What to do
Leaving out all pictures, return the records word for word.

Available data
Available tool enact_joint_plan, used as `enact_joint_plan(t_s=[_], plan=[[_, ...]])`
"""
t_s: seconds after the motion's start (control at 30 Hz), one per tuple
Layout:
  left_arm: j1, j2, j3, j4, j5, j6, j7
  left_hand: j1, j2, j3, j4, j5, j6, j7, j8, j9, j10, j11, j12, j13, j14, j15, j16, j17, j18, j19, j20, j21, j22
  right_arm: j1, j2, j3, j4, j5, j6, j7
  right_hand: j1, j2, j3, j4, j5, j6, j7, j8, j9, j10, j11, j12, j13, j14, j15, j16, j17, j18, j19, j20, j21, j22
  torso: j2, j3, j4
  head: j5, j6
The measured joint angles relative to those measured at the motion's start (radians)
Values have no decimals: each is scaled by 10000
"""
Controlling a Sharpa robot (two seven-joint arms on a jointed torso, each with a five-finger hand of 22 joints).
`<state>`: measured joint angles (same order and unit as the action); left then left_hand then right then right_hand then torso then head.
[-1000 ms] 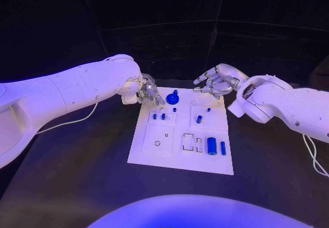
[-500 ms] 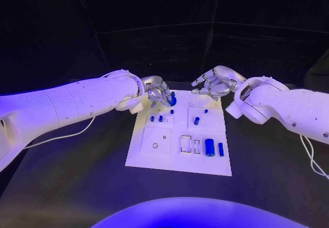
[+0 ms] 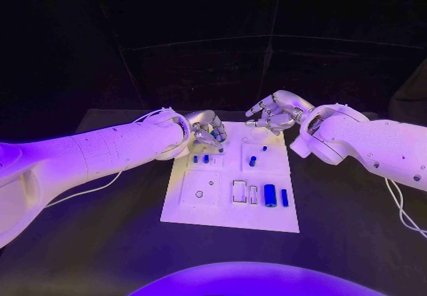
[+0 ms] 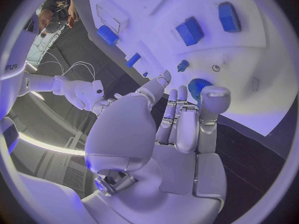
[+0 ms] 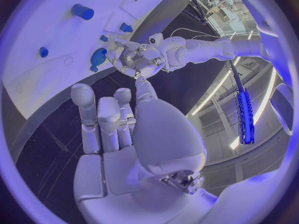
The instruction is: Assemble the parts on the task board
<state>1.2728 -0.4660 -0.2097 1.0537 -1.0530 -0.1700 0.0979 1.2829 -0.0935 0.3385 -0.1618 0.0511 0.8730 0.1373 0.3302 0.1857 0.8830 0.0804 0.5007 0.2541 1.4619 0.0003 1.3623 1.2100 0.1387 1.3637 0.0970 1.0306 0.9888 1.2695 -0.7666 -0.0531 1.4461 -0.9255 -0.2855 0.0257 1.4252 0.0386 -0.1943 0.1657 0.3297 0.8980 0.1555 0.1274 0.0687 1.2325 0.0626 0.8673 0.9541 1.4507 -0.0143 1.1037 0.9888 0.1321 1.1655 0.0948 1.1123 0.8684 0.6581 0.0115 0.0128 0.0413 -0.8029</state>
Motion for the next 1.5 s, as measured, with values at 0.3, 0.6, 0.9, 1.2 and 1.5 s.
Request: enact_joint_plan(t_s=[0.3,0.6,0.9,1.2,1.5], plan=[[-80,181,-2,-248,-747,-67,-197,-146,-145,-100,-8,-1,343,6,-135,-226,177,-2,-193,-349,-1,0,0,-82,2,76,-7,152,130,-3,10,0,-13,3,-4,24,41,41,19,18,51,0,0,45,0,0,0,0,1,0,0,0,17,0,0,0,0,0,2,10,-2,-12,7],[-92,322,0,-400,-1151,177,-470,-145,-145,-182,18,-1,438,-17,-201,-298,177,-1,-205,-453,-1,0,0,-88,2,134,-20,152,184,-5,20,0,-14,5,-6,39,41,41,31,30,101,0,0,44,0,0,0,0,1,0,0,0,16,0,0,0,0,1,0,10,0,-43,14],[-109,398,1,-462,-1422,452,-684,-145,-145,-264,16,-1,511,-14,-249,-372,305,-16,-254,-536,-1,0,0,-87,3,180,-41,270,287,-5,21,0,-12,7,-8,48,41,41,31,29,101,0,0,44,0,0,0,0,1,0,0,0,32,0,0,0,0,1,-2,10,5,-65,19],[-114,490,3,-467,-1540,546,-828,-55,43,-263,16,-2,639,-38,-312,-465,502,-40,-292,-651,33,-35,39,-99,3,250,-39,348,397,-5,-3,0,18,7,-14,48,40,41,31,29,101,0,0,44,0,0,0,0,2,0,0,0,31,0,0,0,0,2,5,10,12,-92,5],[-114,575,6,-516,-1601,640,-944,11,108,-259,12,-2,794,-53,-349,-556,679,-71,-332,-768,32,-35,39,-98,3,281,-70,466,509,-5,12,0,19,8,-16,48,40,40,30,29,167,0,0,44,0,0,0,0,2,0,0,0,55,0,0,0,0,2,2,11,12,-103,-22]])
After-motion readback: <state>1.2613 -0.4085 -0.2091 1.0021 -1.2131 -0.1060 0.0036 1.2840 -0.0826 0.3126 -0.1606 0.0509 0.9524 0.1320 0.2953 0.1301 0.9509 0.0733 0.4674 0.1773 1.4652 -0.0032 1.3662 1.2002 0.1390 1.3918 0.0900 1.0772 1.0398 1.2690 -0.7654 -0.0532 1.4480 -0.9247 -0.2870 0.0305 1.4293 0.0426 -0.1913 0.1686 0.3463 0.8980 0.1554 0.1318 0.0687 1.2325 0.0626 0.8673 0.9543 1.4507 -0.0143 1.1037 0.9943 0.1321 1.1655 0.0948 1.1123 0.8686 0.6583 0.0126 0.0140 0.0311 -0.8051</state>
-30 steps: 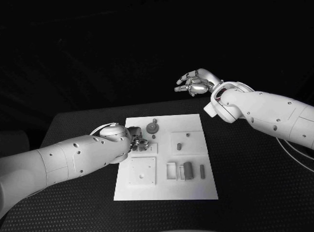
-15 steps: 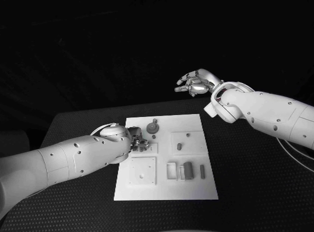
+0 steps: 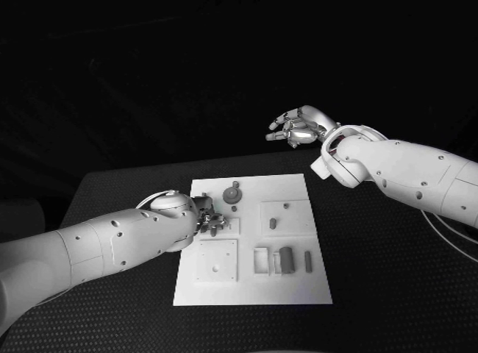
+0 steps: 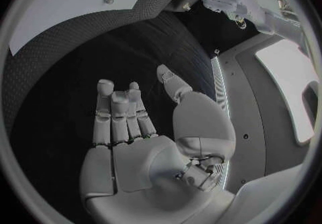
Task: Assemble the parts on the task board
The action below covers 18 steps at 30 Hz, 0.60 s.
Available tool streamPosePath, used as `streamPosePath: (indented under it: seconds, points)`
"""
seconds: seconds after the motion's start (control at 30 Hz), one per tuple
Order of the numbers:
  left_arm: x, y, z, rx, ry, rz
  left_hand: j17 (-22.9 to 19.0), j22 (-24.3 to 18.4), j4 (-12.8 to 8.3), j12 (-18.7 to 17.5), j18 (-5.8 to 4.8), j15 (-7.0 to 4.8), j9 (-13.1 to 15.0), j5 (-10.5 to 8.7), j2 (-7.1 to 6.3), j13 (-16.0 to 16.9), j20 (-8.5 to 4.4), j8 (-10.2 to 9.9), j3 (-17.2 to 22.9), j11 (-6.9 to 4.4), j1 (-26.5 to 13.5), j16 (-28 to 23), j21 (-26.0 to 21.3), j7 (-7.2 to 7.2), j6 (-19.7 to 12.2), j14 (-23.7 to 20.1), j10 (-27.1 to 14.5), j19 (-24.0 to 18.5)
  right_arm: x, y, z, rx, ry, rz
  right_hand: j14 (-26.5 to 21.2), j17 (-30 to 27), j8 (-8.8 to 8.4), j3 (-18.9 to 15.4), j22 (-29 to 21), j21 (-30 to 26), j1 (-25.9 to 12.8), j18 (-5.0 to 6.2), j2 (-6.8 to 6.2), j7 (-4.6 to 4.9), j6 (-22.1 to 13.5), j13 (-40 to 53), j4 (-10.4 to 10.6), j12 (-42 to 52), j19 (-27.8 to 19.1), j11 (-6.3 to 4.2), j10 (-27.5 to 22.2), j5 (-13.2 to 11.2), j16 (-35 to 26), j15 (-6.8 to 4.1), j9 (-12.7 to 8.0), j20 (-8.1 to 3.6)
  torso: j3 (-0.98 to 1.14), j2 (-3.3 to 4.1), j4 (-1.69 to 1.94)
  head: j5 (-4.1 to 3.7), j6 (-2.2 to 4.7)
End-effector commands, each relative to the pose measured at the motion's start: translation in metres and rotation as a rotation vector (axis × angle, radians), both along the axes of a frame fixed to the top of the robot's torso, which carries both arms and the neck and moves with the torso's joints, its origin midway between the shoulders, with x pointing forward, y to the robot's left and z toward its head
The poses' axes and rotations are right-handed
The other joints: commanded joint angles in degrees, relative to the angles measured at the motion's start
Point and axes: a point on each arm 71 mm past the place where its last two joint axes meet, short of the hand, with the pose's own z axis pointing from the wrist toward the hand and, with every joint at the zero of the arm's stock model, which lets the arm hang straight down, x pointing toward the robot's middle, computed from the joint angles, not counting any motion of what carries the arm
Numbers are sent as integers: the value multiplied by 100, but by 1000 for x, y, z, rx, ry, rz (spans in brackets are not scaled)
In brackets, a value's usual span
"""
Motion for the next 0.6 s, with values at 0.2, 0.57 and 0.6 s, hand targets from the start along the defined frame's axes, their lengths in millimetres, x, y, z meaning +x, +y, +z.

Written response
Available tool enact_joint_plan, used as `enact_joint_plan(t_s=[_], plan=[[_, ...]])`
"""
t_s: seconds after the motion's start (control at 30 Hz), one per tuple
Layout:
  left_arm: j1, j2, j3, j4, j5, j6, j7
  left_hand: j1, j2, j3, j4, j5, j6, j7, j8, j9, j10, j11, j12, j13, j14, j15, j16, j17, j18, j19, j20, j21, j22
  right_arm: j1, j2, j3, j4, j5, j6, j7
  right_hand: j1, j2, j3, j4, j5, j6, j7, j8, j9, j10, j11, j12, j13, j14, j15, j16, j17, j18, j19, j20, j21, j22
  torso: j2, j3, j4
  head: j5, j6
The measured joint angles relative to those measured at the motion's start (radians)
Values have no decimals: each is scaled by 10000
"""
Controlling a Sharpa robot (two seven-joint arms on a jointed torso, each with a five-finger hand of 22 joints).
`<state>`: measured joint angles (same order and unit as the action); left then left_hand then right then right_hand then torso then head.
[-1000 ms] 
[-500 ms] 
[+0 ms] 
[+0 ms] 
[+0 ms] 
The instruction is: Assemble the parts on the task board
<state>1.2728 -0.4660 -0.2097 1.0537 -1.0530 -0.1700 0.0979 1.2829 -0.0935 0.3385 -0.1618 0.0511 0.8730 0.1373 0.3302 0.1857 0.8830 0.0804 0.5007 0.2541 1.4619 0.0003 1.3623 1.2100 0.1387 1.3637 0.0970 1.0306 0.9888 1.2695 -0.7666 -0.0531 1.4461 -0.9255 -0.2855 0.0257 1.4252 0.0386 -0.1943 0.1657 0.3297 0.8980 0.1555 0.1274 0.0687 1.2325 0.0626 0.8673 0.9541 1.4507 -0.0143 1.1037 0.9888 0.1321 1.1655 0.0948 1.1123 0.8684 0.6581 0.0115 0.0128 0.0413 -0.8029</state>
Motion for the next 1.5 s, as measured, with values at 0.3, 0.6, 0.9, 1.2 and 1.5 s.
Request: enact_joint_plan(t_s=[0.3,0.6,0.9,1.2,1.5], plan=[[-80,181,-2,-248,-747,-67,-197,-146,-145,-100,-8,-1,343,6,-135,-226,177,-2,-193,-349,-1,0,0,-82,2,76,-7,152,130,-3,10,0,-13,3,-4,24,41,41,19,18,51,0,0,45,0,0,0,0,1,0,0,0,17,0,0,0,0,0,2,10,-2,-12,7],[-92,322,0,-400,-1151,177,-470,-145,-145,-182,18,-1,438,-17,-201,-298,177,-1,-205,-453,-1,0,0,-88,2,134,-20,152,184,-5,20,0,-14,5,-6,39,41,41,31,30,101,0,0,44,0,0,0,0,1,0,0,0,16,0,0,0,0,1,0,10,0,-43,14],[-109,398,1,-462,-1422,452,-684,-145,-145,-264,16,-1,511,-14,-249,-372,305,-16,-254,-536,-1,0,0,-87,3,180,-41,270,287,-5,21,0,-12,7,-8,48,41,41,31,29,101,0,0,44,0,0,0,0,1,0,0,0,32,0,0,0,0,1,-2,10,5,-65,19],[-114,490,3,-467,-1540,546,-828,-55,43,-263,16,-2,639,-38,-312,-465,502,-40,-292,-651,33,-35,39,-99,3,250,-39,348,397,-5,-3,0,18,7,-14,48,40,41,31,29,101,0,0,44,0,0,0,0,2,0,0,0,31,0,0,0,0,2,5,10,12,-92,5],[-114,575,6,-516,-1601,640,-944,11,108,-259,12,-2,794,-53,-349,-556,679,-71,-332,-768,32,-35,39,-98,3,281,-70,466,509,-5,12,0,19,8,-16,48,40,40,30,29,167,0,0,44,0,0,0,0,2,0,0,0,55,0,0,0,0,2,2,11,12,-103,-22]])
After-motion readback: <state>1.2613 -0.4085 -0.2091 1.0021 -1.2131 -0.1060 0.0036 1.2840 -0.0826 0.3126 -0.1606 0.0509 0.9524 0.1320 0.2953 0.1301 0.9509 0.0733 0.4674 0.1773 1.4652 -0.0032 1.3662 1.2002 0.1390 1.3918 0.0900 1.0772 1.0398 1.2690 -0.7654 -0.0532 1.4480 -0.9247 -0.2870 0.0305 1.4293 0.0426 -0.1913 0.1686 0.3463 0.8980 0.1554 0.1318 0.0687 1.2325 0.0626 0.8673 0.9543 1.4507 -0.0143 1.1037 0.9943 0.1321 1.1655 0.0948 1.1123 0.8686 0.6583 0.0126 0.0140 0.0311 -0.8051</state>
-30 steps: 
-15 steps: 
+0 steps: 
+0 steps: 
Task: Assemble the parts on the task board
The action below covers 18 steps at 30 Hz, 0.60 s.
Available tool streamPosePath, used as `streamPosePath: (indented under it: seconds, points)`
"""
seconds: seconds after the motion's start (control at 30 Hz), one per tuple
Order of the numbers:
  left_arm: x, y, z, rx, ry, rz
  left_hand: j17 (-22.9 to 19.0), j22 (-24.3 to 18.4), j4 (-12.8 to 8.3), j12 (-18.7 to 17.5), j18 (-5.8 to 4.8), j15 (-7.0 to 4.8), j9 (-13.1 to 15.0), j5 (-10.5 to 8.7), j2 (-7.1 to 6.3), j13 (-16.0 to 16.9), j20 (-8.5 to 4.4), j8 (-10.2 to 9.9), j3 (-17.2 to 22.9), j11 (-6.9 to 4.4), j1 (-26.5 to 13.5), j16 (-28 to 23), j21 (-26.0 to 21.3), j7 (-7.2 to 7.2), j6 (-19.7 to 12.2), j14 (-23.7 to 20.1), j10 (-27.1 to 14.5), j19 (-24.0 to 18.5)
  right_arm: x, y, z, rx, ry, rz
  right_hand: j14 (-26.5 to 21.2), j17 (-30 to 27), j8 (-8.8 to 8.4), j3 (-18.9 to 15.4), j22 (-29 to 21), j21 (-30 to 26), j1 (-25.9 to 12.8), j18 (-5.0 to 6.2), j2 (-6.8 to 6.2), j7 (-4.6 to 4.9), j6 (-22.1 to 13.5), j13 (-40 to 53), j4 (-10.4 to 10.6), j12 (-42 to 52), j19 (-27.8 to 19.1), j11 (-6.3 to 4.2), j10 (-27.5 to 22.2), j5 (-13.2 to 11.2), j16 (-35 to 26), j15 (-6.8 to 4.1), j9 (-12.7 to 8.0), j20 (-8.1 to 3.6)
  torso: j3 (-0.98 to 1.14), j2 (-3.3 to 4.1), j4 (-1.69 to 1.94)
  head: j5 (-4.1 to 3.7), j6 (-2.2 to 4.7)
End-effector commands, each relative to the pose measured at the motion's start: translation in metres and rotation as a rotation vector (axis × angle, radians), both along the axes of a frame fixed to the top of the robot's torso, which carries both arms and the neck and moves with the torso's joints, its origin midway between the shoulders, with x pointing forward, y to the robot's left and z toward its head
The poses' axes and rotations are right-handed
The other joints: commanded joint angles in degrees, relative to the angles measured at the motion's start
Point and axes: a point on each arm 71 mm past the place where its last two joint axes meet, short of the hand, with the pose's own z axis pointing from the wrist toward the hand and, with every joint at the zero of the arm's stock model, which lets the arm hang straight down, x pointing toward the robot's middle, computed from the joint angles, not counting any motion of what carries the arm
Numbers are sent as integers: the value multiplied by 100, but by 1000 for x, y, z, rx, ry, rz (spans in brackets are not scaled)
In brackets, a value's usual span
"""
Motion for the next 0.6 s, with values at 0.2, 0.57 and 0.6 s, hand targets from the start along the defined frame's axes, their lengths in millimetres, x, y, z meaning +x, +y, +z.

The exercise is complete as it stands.